• _Directions for this task_:
Give the count of lines in the data that include the string "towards", with no added remarks.
___ Data supplied ___
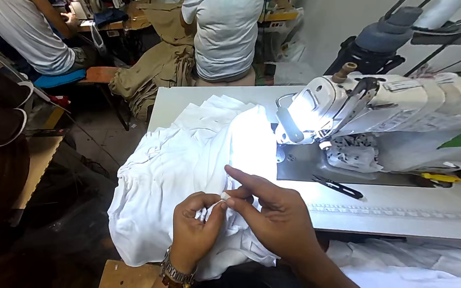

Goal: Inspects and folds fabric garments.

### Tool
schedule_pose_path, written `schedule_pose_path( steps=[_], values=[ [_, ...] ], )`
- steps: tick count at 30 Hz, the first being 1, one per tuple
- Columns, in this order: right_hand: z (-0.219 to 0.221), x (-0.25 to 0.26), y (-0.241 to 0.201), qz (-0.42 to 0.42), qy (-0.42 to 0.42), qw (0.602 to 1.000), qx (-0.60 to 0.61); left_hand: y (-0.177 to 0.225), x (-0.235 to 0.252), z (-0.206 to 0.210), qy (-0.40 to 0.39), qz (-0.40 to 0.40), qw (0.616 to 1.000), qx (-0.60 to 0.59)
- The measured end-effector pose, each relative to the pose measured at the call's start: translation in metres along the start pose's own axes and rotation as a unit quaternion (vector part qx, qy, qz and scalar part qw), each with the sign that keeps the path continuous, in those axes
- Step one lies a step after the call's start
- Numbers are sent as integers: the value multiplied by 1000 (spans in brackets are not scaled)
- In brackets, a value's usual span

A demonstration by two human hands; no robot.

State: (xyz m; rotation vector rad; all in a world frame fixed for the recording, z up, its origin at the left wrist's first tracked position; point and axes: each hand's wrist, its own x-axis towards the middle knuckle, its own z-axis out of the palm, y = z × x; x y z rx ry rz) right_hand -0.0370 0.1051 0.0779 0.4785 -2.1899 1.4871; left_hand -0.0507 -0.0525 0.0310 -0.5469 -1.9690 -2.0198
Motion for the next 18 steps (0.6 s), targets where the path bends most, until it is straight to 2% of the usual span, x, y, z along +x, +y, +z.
schedule_pose_path(
  steps=[5,11,18],
  values=[
    [11,6,-3,-24,-5,998,-56,-3,-2,0,5,-8,1000,0],
    [-1,11,-3,33,5,997,64,-1,-1,-4,4,-21,1000,-15],
    [2,1,3,11,2,1000,5,-2,0,-1,2,-21,1000,-10]
  ],
)
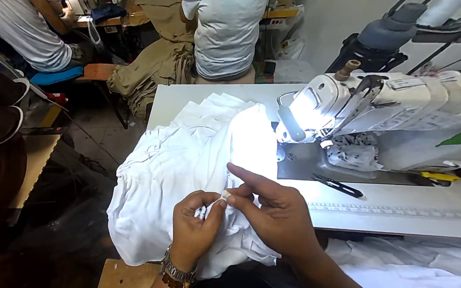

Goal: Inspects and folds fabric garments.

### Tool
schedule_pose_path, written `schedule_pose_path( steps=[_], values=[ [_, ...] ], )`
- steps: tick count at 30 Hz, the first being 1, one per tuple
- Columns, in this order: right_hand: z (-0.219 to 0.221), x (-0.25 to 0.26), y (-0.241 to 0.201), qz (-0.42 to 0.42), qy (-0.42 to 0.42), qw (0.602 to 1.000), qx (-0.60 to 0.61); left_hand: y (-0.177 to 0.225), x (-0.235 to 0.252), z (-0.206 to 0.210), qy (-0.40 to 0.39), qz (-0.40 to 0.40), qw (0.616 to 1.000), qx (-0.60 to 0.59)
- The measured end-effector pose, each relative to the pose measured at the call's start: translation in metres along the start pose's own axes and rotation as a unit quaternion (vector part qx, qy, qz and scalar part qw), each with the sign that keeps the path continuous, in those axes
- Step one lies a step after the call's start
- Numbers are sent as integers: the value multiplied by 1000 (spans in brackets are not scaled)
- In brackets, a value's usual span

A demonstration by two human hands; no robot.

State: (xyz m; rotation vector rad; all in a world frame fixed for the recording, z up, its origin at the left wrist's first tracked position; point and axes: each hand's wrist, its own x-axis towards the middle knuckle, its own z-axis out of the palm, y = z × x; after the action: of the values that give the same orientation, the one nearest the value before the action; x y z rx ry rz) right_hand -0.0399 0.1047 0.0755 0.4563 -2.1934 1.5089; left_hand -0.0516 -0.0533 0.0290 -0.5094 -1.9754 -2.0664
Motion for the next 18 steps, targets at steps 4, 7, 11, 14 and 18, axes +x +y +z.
schedule_pose_path(
  steps=[4,7,11,14,18],
  values=[
    [7,8,-2,-10,-18,1000,-2,-2,-1,4,2,14,1000,2],
    [1,19,-2,21,-12,995,97,-2,0,4,2,17,1000,-4],
    [-15,33,7,112,49,964,238,-3,2,5,25,2,1000,1],
    [-19,47,9,249,77,912,318,-8,5,23,13,45,994,94],
    [-5,87,6,356,12,881,313,-20,10,63,-98,112,931,333]
  ],
)
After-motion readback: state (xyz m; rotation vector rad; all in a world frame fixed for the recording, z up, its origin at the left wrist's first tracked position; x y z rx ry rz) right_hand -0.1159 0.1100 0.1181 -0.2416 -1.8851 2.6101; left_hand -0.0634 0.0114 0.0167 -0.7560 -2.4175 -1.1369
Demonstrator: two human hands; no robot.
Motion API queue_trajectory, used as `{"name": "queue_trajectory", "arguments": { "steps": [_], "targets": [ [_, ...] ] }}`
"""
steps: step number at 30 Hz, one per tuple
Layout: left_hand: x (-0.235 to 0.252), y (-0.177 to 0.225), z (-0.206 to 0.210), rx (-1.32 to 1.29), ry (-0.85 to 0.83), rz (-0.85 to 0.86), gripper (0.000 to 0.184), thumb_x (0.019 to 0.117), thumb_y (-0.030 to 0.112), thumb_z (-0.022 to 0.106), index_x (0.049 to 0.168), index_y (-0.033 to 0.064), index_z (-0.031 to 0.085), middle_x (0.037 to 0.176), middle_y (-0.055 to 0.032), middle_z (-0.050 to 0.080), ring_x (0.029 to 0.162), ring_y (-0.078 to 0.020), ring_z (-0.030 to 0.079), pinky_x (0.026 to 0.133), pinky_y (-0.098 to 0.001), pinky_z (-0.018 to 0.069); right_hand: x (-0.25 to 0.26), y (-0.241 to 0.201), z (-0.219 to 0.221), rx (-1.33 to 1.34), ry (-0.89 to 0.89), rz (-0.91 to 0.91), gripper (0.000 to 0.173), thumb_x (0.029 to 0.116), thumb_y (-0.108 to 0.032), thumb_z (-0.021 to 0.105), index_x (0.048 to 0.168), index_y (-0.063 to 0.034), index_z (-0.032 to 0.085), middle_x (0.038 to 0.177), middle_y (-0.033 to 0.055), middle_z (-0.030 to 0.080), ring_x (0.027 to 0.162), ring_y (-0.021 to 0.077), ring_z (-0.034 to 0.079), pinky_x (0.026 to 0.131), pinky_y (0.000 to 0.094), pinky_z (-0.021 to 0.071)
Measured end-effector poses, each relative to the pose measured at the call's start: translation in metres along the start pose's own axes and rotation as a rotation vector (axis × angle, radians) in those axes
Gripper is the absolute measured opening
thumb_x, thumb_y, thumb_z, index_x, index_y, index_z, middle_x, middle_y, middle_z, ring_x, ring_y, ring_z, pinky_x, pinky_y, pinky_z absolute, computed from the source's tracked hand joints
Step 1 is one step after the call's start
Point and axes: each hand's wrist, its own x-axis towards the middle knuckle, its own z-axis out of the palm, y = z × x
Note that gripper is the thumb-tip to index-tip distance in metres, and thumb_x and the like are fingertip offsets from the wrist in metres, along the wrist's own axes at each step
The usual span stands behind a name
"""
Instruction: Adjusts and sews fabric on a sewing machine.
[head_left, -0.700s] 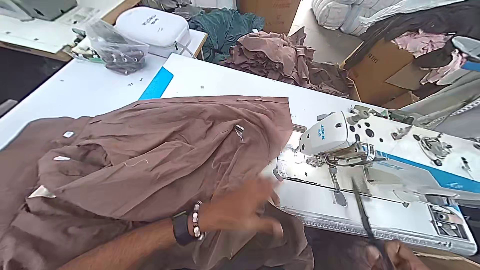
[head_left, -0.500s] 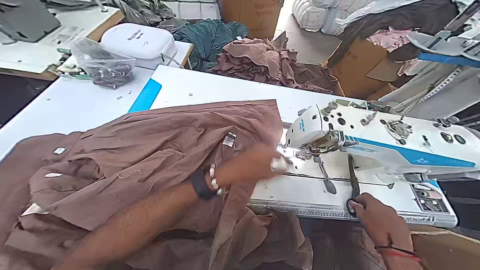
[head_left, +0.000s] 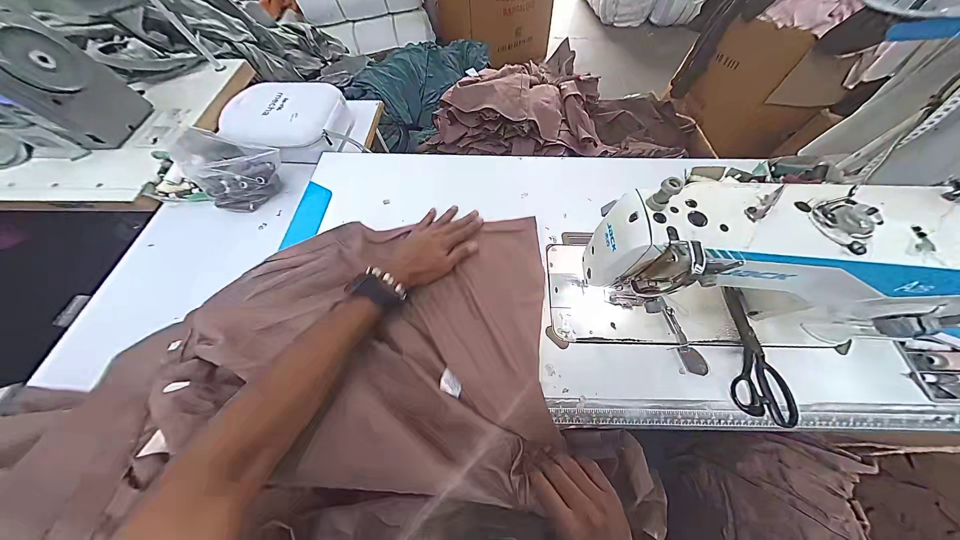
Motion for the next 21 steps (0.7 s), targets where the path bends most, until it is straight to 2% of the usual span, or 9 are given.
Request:
{"name": "queue_trajectory", "arguments": {
  "steps": [3,5,7,9,11,14,17,19,21],
  "targets": [
    [-0.076,0.067,-0.002,-0.017,-0.057,0.073,0.059,0.1059,0.062,0.025,0.158,0.0392,0.040,0.166,0.0166,0.033,0.159,-0.0213,0.016,0.126,-0.0642,0.0098,0.035,-0.021,0.026,0.012,-0.508,0.333,0.028,0.0943,-0.013,0.063,0.120,-0.0133,0.072,0.112,0.0094,0.075,0.106,0.0305,0.072,0.080,0.0523,0.0603],
    [-0.115,0.102,0.007,-0.024,-0.064,0.101,0.060,0.1042,0.066,0.026,0.158,0.0420,0.037,0.167,0.0180,0.031,0.160,-0.0251,0.015,0.125,-0.0668,0.0101,0.069,-0.011,0.046,0.318,-0.885,0.599,0.041,0.1064,-0.018,0.048,0.140,0.0026,0.058,0.140,0.0287,0.059,0.134,0.0462,0.053,0.108,0.0668,0.0421],
    [-0.136,0.126,0.010,-0.038,-0.062,0.106,0.060,0.1033,0.066,0.029,0.158,0.0430,0.038,0.166,0.0187,0.031,0.159,-0.0272,0.016,0.124,-0.0685,0.0114,0.071,-0.008,0.074,0.594,-0.813,0.754,0.047,0.1054,-0.023,0.053,0.142,0.0057,0.056,0.147,0.0289,0.054,0.143,0.0419,0.046,0.119,0.0581,0.0325],
    [-0.131,0.147,0.002,-0.034,-0.002,0.049,0.054,0.1054,0.062,0.030,0.146,0.0387,0.056,0.156,0.0157,0.049,0.153,-0.0271,0.035,0.122,-0.0668,0.0214,0.084,-0.017,0.072,0.688,-0.802,0.721,0.045,0.1038,-0.022,0.057,0.138,0.0074,0.059,0.141,0.0287,0.058,0.138,0.0407,0.051,0.117,0.0563,0.0363],
    [-0.105,0.170,-0.004,-0.012,0.099,-0.034,0.054,0.1060,0.059,0.035,0.112,0.0252,0.077,0.126,0.0054,0.073,0.133,-0.0265,0.059,0.116,-0.0591,0.0375,0.105,-0.030,0.034,0.630,-1.041,0.526,0.037,0.1038,-0.015,0.055,0.129,0.0111,0.062,0.134,0.0325,0.061,0.130,0.0469,0.056,0.109,0.0634,0.0413],
    [-0.058,0.197,0.006,0.044,0.128,-0.160,0.062,0.1004,0.066,0.042,0.087,0.0134,0.071,0.091,-0.0070,0.071,0.103,-0.0292,0.068,0.091,-0.0500,0.0508,0.133,-0.041,-0.027,0.550,-1.220,0.239,0.031,0.1004,-0.024,0.060,0.122,-0.0032,0.068,0.118,0.0254,0.068,0.113,0.0472,0.064,0.088,0.0701,0.0503],
    [-0.034,0.204,0.028,-0.174,0.075,-0.181,0.049,0.0951,0.064,0.056,0.101,0.0169,0.069,0.096,-0.0051,0.063,0.094,-0.0287,0.059,0.077,-0.0478,0.0445,0.112,-0.022,-0.064,0.560,-0.556,0.397,0.030,0.1026,-0.040,0.055,0.101,-0.0181,0.076,0.081,0.0056,0.073,0.077,0.0254,0.074,0.064,0.0528,0.0589],
    [-0.031,0.202,0.037,-0.256,0.089,-0.132,0.042,0.0971,0.060,0.056,0.095,0.0197,0.069,0.094,-0.0011,0.062,0.090,-0.0242,0.058,0.077,-0.0462,0.0408,0.110,0.005,-0.061,0.359,0.005,0.597,0.025,0.1012,-0.033,0.058,0.100,-0.0156,0.077,0.085,-0.0001,0.072,0.075,0.0150,0.071,0.063,0.0381,0.0611],
    [-0.036,0.201,0.038,-0.263,0.098,-0.092,0.041,0.1002,0.058,0.052,0.092,0.0196,0.066,0.092,-0.0002,0.061,0.088,-0.0229,0.057,0.078,-0.0456,0.0393,0.114,0.042,-0.050,0.219,0.255,0.731,0.028,0.0984,-0.030,0.061,0.111,-0.0092,0.075,0.097,0.0041,0.073,0.087,0.0213,0.068,0.073,0.0404,0.0571]
  ]
}}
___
• _Solved exercise_:
3